Las maquinaciones para sorprender a Jesús continúan y esta vez los fariseos envían a discípulos suyos, que aún no recibían el título de rabí o maestro, para poner en entredicho al Señor. Es una situación compleja, porque, más allá de contestar la supuesta duda de los fariseos, la pregunta sobre “pagar el impuesto al César o no” podía encerrar un problema moral para un judío de conciencia recta, pues pagar el tributo a otro que no fuera el representante de Dios era como renunciar a creer en un Israel teocrático.
En efecto, la pregunta era muy capciosa. Si Jesús decía que había que pagar el impuesto, iba precisamente contra el sentido teocrático nacional, es decir, sometía la teocracia al César y a Roma. Pero la respuesta de Jesús está llena de sabiduría y justicia: “Den al César lo que es del César y a Dios lo que es de Dios”. Jesús no desconoce la sumisión al poder constituido, pero también pide que no se olviden del compromiso moral y colectivo que –como nación– tienen con Dios. Las obligaciones con el César y con Dios difieren en que el compromiso con el primero es temporal y, en cambio, con Dios es trascendental, es decir, para toda la vida.

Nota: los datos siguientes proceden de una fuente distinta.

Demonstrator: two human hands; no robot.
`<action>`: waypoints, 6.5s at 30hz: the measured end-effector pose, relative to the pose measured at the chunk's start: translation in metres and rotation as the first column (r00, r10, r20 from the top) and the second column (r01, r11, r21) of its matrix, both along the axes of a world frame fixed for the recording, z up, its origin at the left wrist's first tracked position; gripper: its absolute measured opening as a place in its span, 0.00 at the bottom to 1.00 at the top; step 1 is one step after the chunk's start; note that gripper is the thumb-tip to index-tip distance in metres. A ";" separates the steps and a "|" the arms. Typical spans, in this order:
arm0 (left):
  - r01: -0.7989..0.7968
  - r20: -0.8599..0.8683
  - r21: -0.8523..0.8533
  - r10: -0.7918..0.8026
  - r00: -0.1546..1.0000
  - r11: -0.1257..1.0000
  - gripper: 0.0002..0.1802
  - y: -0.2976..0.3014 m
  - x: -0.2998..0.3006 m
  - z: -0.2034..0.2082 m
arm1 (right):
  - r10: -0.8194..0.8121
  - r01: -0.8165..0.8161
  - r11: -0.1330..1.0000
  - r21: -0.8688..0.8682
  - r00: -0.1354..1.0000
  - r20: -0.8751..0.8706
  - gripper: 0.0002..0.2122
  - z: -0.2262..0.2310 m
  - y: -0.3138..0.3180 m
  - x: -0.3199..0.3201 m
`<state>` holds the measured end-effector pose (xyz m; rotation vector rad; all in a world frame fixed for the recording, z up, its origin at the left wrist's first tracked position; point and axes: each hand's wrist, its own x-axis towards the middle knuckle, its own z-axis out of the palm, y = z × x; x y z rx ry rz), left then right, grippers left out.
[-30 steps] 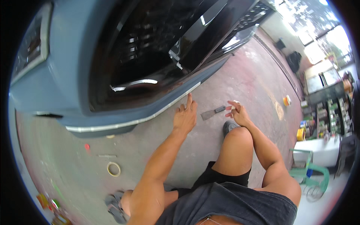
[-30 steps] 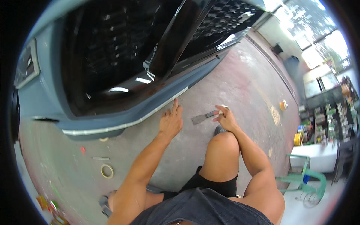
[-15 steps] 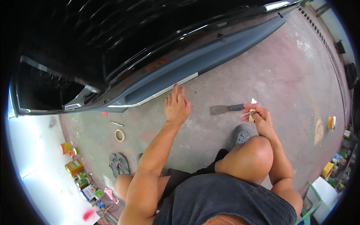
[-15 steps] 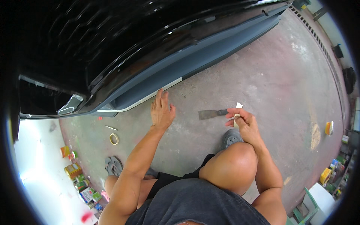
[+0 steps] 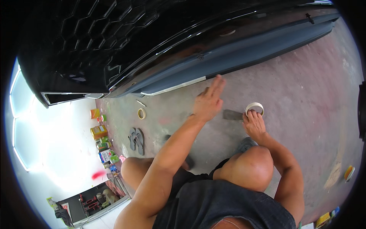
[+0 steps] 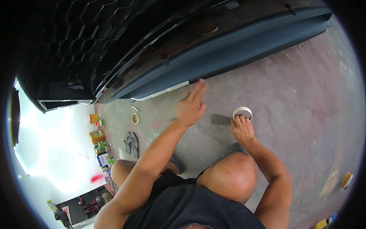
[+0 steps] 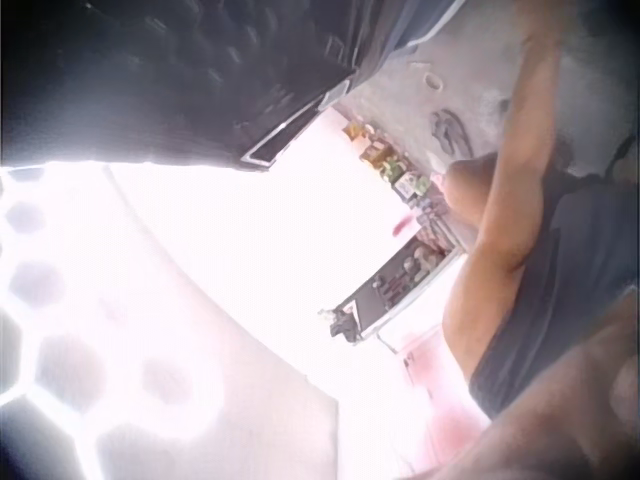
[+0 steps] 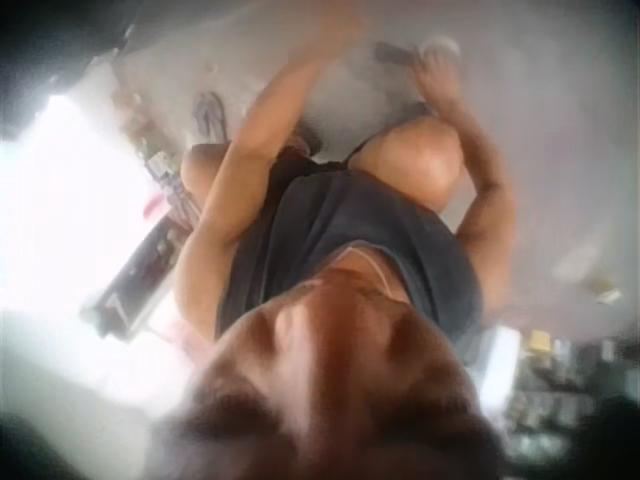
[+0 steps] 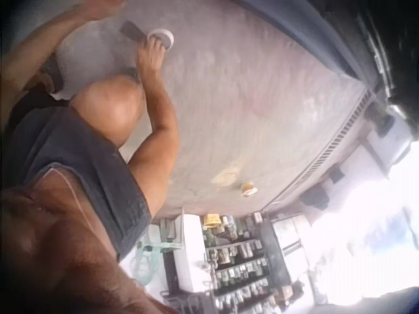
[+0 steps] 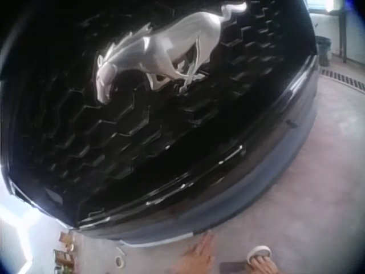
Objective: The person sits on the floor and applies masking tape along the lower edge of a car bumper. They repeatedly tear off pieces of tape, place them on the bumper, and smooth them down with a plastic scraper tool.
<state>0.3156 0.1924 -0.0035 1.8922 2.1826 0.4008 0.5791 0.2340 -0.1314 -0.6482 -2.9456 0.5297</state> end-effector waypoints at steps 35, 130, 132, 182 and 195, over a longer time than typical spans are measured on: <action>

Por eso que las enseñanzas de Jesús no buscan suplantar las legítimas y necesarias competencias de las instituciones; al contrario, las estimula y las sostiene con sus principios de buena convivencia.
En definitiva, la respuesta de Jesús nos lleva a pensar qué es lo que Dios nos pide. Como creyentes, ¿cómo le respondemos a Dios? La vida de fe, por momentos, se diluye entre ser un buen ciudadano y servir a Dios. No debiera ser una contradicción, porque Dios trabaja a través de las instituciones humanas. No obstante, para construir el Reino de Dios se necesita saber cómo estrechamos los vínculos sin perder nuestra dignidad como personas e hijos de Dios.
«Jesús les dijo: “Den al César lo que es del César, y a Dios, lo que es de Dios”» (Mt 22, 21).